他のデータも取り込む必要があるため、どれだけの性能が必要になるかは想像が付かないです。
真偽の壁
じゃあ何のデータを取り込ませるか?
という話になった時に
取り込む情報(学習させる情報)の精度から考えないといけません。
囲碁や将棋は「過去の棋譜を学習」させたり、「機械同士で対戦」して強くなりましたが、それは「勝ち負けの情報が100%正確」であるから学習の効果が出ます。
もし仮に棋譜データの勝敗が一定の確率で偽だった場合、人より強いプログラムを作るのは不可能でしょう。
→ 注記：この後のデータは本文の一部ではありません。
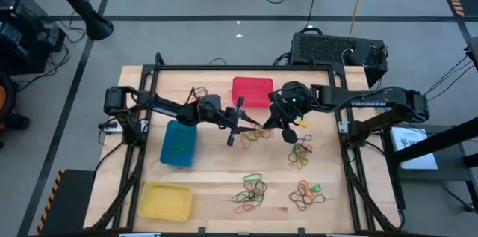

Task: Sort rubber bands into baskets

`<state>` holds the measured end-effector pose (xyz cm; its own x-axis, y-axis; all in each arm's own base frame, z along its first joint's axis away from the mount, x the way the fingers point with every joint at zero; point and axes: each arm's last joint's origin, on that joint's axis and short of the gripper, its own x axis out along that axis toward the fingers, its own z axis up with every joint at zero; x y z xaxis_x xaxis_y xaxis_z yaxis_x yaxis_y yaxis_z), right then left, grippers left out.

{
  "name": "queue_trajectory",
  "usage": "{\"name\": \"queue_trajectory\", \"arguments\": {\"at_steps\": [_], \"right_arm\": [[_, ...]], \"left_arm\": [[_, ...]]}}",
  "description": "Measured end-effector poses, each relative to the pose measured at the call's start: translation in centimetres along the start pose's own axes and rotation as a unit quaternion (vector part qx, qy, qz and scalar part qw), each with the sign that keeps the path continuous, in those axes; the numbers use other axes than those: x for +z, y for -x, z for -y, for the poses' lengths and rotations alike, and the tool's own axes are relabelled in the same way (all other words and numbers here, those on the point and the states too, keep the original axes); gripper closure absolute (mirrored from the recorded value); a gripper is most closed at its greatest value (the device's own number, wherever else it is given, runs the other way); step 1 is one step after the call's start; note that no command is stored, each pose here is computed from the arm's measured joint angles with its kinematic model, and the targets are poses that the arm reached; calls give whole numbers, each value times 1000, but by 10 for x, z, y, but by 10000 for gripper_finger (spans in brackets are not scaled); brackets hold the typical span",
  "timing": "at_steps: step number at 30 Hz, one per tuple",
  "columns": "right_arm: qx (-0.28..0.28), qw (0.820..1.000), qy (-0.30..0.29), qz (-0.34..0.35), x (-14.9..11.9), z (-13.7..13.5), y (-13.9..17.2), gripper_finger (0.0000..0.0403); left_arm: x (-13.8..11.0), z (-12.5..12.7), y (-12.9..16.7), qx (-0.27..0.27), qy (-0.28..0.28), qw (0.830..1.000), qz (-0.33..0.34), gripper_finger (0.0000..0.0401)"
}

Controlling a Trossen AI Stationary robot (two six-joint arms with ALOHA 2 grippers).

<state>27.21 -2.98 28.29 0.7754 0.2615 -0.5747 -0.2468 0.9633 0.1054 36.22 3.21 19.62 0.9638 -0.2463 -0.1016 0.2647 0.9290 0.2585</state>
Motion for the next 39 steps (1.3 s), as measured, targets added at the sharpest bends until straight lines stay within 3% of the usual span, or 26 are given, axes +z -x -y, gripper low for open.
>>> {"name": "queue_trajectory", "arguments": {"at_steps": [5, 18, 21, 25, 33, 39], "right_arm": [[-34, 999, 0, -6, 0, 2, 0, 402], [-35, 999, 3, -9, -1, 3, -2, 402], [-34, 999, 4, -12, -2, 3, -3, 403], [-33, 999, 17, -15, -3, 3, -4, 398], [-34, 999, 35, -13, -2, 3, -4, 349], [-32, 999, 29, -21, -4, 3, -4, 290]], "left_arm": [[-2, 1, 0, -4, 5, 1000, -12, 303], [-1, 1, 0, -13, 3, 1000, -3, 305], [-1, 1, 0, -13, 3, 1000, -3, 323], [-2, 1, 0, -12, 4, 1000, -5, 379], [-1, -1, 1, 14, 8, 1000, -15, 396], [15, -4, 16, 55, 47, 989, -130, 398]]}}
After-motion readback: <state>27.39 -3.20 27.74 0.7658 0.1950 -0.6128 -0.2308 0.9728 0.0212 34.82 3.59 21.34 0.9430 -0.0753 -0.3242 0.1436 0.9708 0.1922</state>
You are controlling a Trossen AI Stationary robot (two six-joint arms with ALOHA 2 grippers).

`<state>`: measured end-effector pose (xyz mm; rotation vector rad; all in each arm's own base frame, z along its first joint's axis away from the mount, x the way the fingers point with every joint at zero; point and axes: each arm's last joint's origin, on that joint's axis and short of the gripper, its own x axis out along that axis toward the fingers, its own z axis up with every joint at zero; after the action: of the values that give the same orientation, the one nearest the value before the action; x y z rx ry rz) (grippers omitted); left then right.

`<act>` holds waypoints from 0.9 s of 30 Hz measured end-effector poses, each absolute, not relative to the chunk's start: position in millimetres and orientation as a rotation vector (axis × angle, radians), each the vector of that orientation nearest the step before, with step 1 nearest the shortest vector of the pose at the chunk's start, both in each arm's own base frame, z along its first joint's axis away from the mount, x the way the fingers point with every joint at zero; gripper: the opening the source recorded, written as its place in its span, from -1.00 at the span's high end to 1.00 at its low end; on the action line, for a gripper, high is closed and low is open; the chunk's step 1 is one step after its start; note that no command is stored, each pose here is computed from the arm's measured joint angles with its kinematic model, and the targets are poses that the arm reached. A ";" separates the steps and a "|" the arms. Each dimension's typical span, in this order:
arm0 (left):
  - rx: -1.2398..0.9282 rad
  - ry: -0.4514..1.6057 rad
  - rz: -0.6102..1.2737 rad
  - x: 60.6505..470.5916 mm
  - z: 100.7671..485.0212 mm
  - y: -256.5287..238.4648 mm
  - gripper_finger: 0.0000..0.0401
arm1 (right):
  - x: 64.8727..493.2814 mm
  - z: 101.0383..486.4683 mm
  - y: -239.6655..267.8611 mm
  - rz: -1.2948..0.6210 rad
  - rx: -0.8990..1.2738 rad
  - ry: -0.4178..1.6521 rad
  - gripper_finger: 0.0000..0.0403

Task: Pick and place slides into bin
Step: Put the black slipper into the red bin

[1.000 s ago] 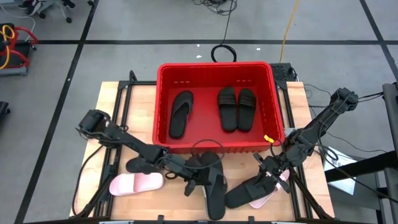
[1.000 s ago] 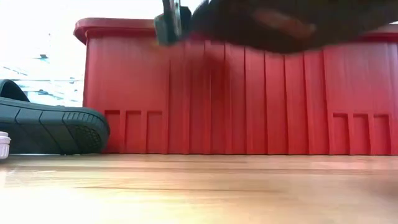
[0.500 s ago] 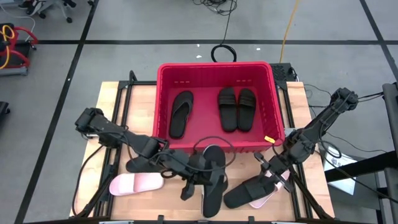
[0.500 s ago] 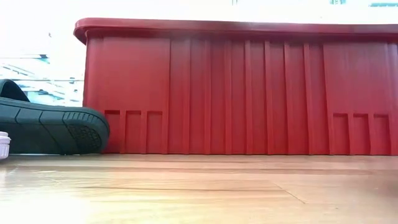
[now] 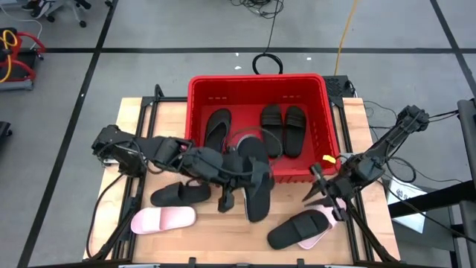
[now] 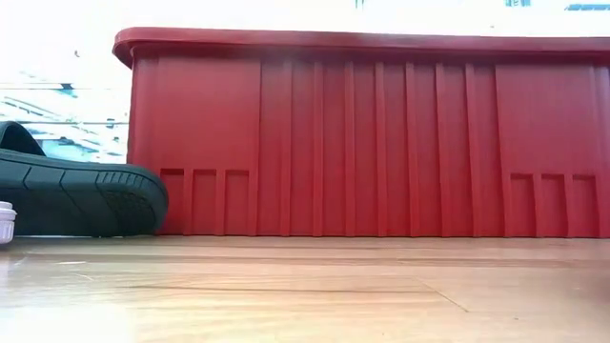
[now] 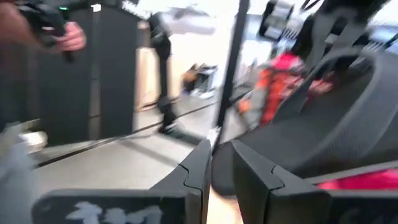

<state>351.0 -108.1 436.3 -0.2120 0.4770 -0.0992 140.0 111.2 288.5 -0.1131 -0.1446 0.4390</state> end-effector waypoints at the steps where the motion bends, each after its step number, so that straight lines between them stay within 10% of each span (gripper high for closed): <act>1: -0.190 0.468 -0.082 349.7 441.6 -103.9 1.00 | 139.6 291.5 109.2 0.408 -0.133 -0.173 0.75; 27: 0.176 0.669 0.220 333.1 457.1 44.0 1.00 | 131.1 329.0 47.5 -0.308 -0.351 -0.359 0.75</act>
<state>333.1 44.0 457.1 0.1756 0.6689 0.2205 131.1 47.5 329.0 -0.3508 -0.3585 -0.3078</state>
例えば、「ネットに落ちている上手い人の予想を取り入れる」ようとしても、
誰が本当に上手いのか?
を判別するのは至難の業となります。
有料予想の買い目を取り込んでも、お察しの通りです。
厩舎情報にしても
「嘘を嘘と見分ける力」
が必要となります。
そのため、何でもかんでも学習させると逆に当たらなくなるはずです。
物理の壁
当たり前の話ですが、コンピューターはネットワークとつながっている情報しか学習出来ません。
ネットにつながってない情報をどう収集するのか?
が成否の鍵となるはずです。
競馬の場合、機械で映像解析すら難しいのではないでしょうか。
何故ならレース映像はあくまで1視点であり、パトロールビデオと併用しないと解らない事例が沢山あるからです。
また馬の特性やラップタイムや馬場差も考慮しないといけません。
ネットにある映像を解析するだけでも難しいですし、ネットに無い情報を取り入れるのはまだまだ不可能です。
といった感じで僕が考える「AIが超えなければいけない3つの壁」についてお話させて頂きました。
ここ20年の「AI」や「競馬予想」の発展を見る限り、あと20年は壁を超えられないと考えています。
僕がAIを作る側に回っても面白いですが、現実問題、競馬データ関連の企業と提携しないと不可能です。
当面はアナログ予想家として頑張っていきます。